AIM OF THE EXERCISE:
Locate the word "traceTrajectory" in the data below, then copy every line that holds it.

--------------------------------------------------

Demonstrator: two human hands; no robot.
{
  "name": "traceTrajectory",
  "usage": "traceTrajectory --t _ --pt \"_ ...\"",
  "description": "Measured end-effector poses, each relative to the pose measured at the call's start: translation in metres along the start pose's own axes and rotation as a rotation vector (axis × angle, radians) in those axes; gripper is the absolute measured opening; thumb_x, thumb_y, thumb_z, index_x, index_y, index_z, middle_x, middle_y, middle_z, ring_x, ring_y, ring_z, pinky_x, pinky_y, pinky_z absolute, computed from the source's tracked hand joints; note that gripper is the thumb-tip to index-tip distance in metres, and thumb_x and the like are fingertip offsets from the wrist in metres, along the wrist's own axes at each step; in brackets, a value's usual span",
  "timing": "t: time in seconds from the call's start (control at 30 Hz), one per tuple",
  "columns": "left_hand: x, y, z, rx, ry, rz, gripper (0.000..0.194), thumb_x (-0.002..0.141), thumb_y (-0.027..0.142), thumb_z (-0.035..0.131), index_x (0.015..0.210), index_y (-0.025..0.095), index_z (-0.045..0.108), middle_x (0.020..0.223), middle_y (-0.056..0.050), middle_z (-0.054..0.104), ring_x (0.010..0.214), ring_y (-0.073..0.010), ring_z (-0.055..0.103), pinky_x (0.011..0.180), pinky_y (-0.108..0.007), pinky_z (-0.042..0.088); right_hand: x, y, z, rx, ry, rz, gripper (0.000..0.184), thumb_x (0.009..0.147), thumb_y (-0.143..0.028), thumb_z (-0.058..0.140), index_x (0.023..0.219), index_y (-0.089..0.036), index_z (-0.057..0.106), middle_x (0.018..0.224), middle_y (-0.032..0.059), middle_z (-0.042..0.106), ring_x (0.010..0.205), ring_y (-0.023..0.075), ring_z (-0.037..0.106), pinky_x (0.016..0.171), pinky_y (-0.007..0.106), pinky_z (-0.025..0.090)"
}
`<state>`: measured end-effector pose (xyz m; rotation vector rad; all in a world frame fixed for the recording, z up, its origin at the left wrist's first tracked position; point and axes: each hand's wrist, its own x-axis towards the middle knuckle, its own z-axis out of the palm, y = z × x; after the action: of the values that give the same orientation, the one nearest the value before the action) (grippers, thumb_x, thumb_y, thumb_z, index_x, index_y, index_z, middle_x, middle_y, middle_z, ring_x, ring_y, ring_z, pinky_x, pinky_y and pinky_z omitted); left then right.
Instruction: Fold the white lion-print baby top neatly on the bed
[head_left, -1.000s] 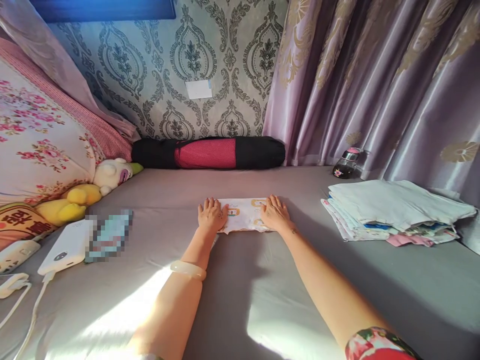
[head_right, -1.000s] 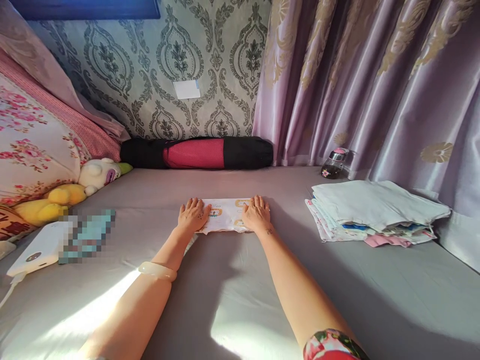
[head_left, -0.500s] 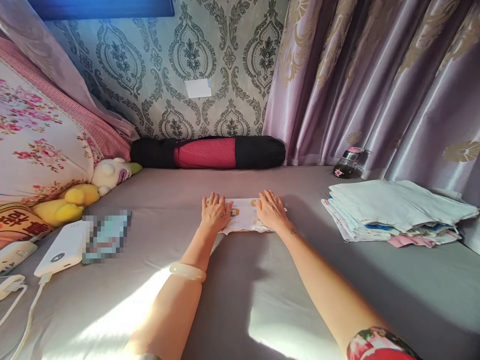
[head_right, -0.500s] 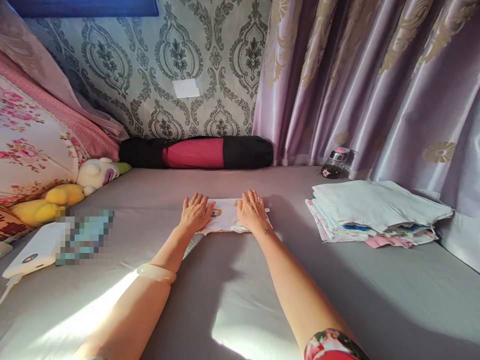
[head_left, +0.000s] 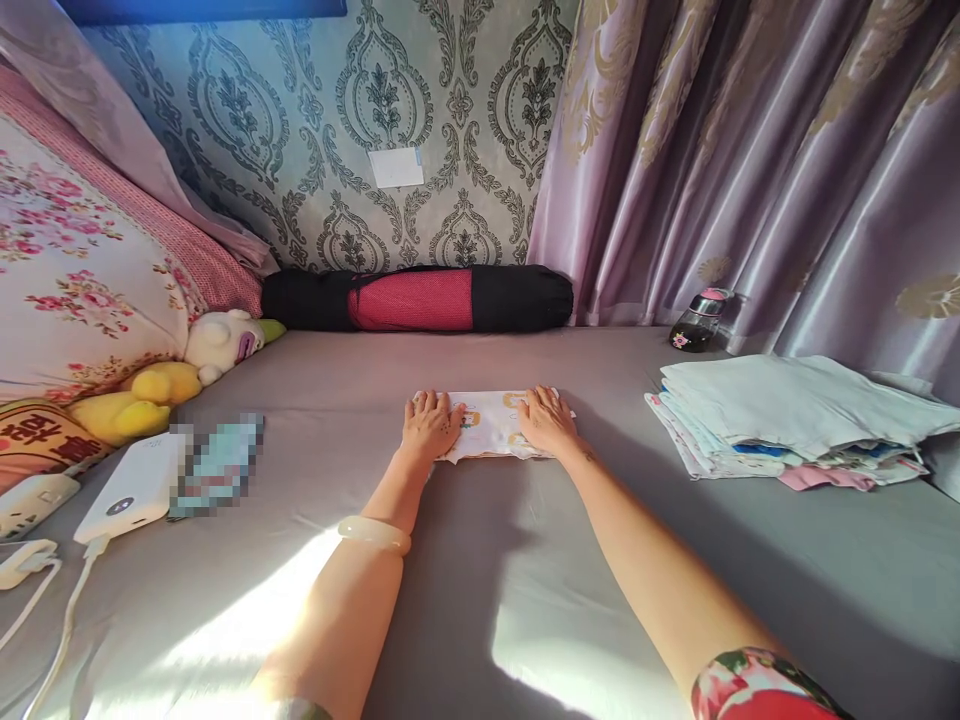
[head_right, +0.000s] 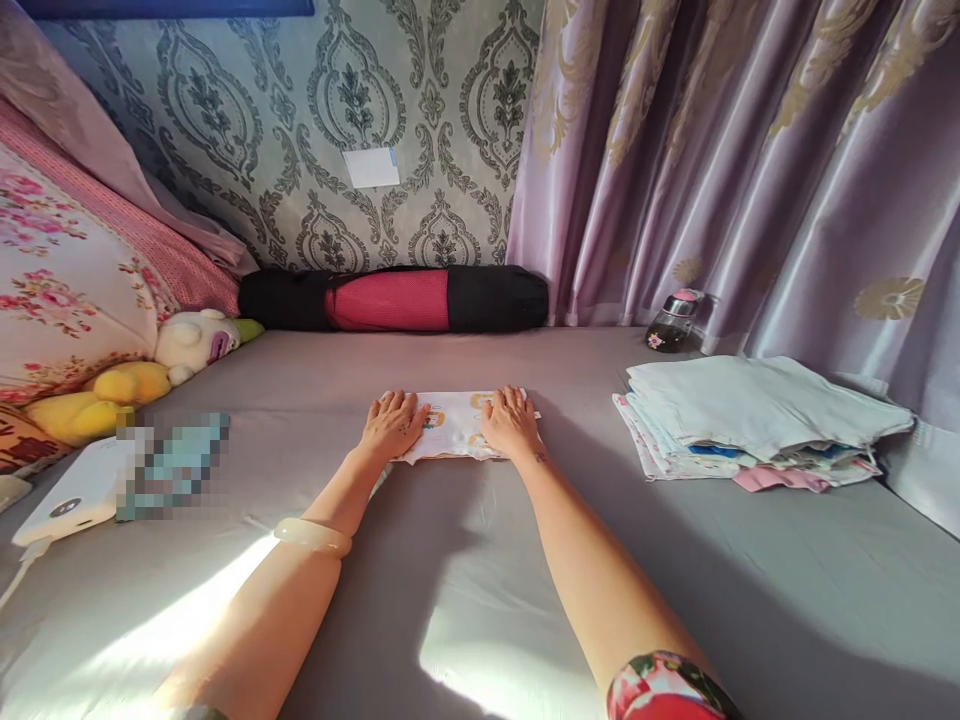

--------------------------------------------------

ANSWER SPACE:
  "name": "traceTrajectory",
  "usage": "traceTrajectory --t _ --pt \"_ ...\"",

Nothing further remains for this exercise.